Mas outros tipos de violência, sim, abundam na relação aluno-professores. Há poucos anos, em Vacaria, um coordenador de disciplina de uma escola foi assassinado a facadas dentro do colégio pelo namorado de uma aluna. Foi morto porque tentou apartar uma briga da garota com uma colega, em plena hora do recreio.
Proliferam nas escolas casos de professores que levam socos, puxões de cabelo e até, pasmem, cadeiradas de alunos. Em casos menos violentos e mais sutis, os mestres têm pneus do carro furados por estudantes desgostosos com as notas recebidas.
A novidade é o assalto. Motivado, ao que se sabe, pelo vício em crack do aluno-agressor.

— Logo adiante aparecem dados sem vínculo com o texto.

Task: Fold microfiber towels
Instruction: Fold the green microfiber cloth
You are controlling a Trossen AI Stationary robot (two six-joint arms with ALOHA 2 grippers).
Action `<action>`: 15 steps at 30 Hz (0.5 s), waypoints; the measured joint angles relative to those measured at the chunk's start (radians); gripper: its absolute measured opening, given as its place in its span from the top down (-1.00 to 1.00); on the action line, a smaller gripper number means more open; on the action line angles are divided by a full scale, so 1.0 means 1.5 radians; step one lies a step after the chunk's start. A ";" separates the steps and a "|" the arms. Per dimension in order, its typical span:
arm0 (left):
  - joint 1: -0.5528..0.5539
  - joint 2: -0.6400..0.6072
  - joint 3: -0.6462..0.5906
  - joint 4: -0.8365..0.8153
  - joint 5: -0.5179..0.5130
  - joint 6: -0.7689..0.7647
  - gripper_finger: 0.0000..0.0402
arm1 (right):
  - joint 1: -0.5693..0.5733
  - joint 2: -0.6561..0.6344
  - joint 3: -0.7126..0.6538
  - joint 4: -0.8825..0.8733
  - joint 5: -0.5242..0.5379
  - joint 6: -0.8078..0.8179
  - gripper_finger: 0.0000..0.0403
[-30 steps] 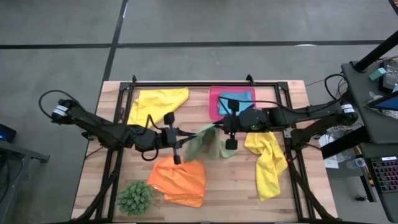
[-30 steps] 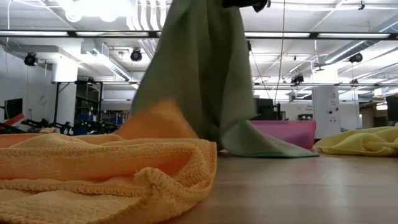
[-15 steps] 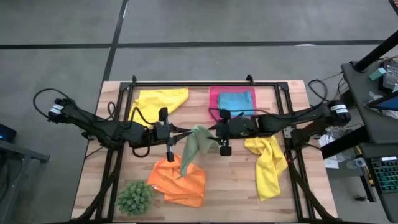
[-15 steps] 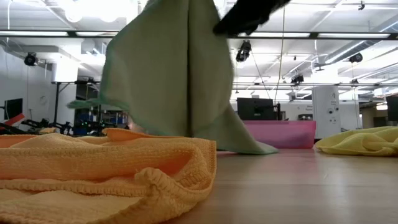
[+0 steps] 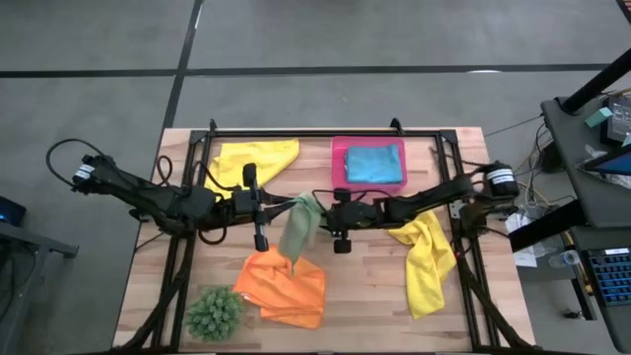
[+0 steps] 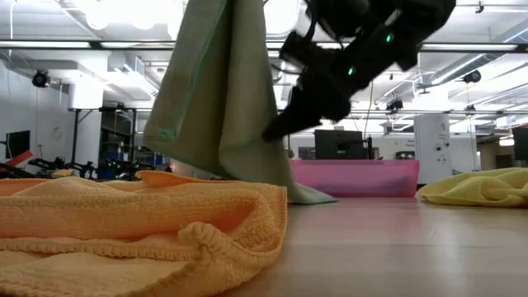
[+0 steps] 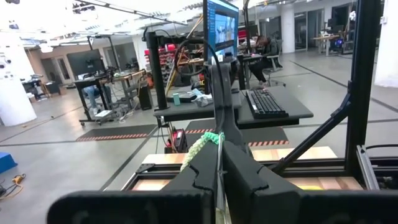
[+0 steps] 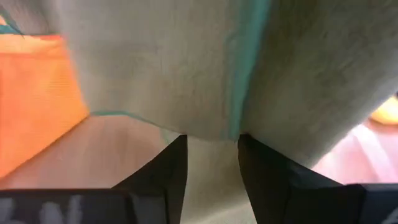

Urge que as secretarias de Educação gastem tempo e dinheiro no estudo de como amenizar a violência na escola. Que não para de crescer. Nesta mesma página, podem ser recordados episódios nada educativos de tiros dentro de salas de aula, nos corredores da escola, na porta do colégio. Quantas serão as vítimas na década? O que espanta é que agora as agressões acontecem não apenas entre alunos, mas contra os que tentam ensiná-los a serem cidadãos.
COMENTÁRIO DO BENGOCHEA - Enquanto políticos, sindicatos e educadores enxergarem o ensino como um negócio, taxando os alunos como clientes e os professores como funcionários, a educação vai continuar refletindo desmotivação, desarmonia, indisciplina e violência.